[What you will do] Using the data that follows, output only the lines from the line with "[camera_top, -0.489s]" up to and including the line with "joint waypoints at", exactly, leaving pictures aside.

(Entries taken from a collection)
※
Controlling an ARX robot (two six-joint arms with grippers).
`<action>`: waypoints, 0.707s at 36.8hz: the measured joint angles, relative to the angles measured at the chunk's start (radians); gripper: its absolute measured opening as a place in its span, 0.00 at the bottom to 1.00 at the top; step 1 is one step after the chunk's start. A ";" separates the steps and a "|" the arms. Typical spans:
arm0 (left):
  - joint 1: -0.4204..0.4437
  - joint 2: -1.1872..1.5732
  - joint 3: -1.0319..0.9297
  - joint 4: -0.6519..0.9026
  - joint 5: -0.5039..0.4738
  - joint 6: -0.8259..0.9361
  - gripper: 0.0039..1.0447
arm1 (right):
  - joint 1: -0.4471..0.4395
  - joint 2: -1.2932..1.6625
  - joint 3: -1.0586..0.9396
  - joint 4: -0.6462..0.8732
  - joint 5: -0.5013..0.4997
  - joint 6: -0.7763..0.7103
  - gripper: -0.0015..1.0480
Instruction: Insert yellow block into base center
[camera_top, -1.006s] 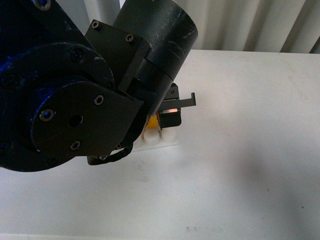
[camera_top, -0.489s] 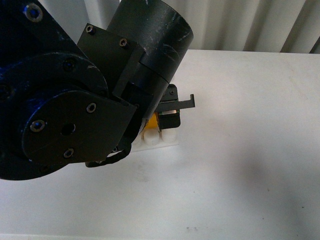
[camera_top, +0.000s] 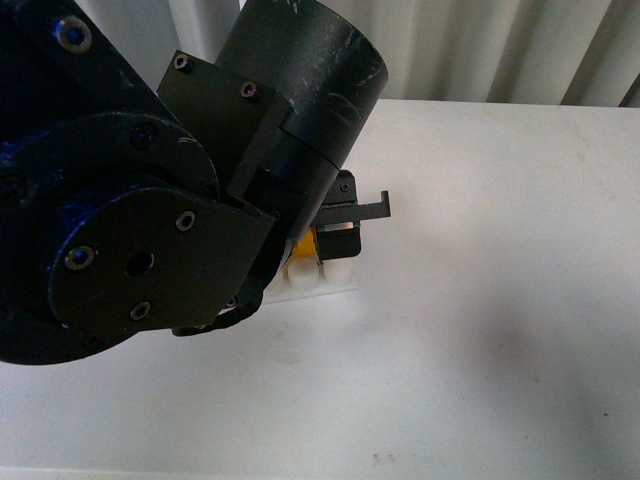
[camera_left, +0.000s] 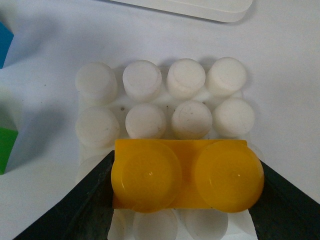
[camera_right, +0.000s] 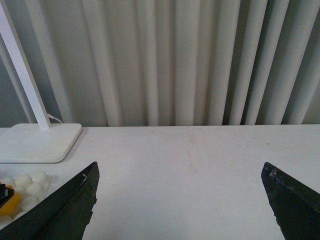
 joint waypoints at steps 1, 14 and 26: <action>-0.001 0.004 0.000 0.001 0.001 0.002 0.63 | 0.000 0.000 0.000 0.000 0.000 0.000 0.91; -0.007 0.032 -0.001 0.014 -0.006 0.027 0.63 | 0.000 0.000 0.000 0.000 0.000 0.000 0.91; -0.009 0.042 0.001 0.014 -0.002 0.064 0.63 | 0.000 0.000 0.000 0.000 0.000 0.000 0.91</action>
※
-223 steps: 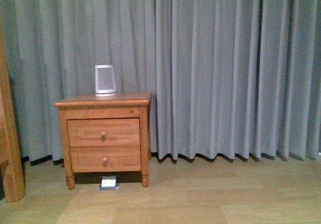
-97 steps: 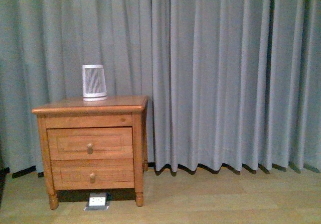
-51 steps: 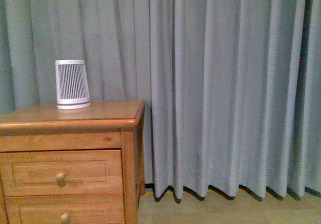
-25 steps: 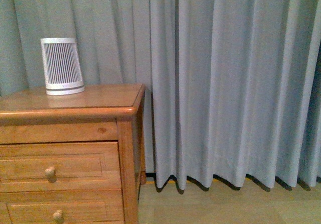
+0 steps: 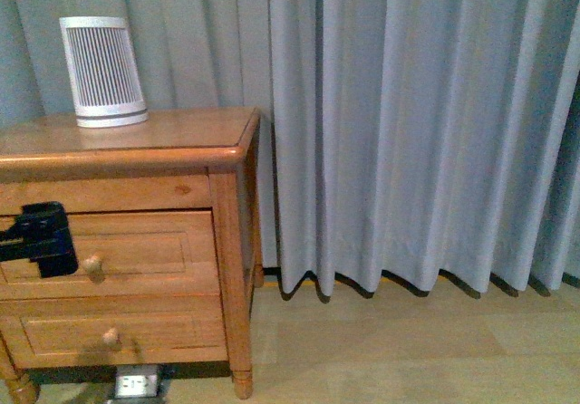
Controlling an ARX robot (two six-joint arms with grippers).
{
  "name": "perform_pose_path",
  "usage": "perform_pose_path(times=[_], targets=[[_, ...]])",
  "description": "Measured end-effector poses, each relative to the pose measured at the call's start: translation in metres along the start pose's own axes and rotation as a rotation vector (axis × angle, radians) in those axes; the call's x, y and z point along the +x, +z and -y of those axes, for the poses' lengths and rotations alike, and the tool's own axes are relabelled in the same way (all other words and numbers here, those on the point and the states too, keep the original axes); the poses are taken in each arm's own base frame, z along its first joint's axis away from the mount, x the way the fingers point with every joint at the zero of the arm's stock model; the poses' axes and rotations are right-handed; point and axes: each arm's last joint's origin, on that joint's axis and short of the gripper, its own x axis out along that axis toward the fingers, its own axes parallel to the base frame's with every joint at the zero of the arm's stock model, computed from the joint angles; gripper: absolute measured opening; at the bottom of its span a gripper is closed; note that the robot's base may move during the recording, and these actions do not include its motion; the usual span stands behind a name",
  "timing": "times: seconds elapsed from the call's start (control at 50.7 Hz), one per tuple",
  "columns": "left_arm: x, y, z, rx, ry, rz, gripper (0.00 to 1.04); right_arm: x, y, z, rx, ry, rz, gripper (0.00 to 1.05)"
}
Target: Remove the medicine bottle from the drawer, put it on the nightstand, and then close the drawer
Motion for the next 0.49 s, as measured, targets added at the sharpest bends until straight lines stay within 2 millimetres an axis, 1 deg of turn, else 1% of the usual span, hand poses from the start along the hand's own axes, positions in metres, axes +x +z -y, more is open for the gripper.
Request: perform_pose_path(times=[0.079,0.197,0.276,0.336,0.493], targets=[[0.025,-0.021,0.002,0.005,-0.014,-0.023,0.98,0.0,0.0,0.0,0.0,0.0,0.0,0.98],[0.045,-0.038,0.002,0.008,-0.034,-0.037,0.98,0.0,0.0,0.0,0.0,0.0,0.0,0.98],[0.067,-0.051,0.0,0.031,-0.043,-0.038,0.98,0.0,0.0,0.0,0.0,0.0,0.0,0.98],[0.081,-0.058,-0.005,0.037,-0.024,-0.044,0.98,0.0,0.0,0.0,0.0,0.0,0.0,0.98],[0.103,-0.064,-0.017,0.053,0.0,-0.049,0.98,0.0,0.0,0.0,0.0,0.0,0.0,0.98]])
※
[Response for this exercise]
[camera_top, -0.489s] 
[camera_top, +0.000s] 
[camera_left, +0.000s] 
[camera_right, +0.000s] 
 joint waypoints at steps 1, 14 and 26: <action>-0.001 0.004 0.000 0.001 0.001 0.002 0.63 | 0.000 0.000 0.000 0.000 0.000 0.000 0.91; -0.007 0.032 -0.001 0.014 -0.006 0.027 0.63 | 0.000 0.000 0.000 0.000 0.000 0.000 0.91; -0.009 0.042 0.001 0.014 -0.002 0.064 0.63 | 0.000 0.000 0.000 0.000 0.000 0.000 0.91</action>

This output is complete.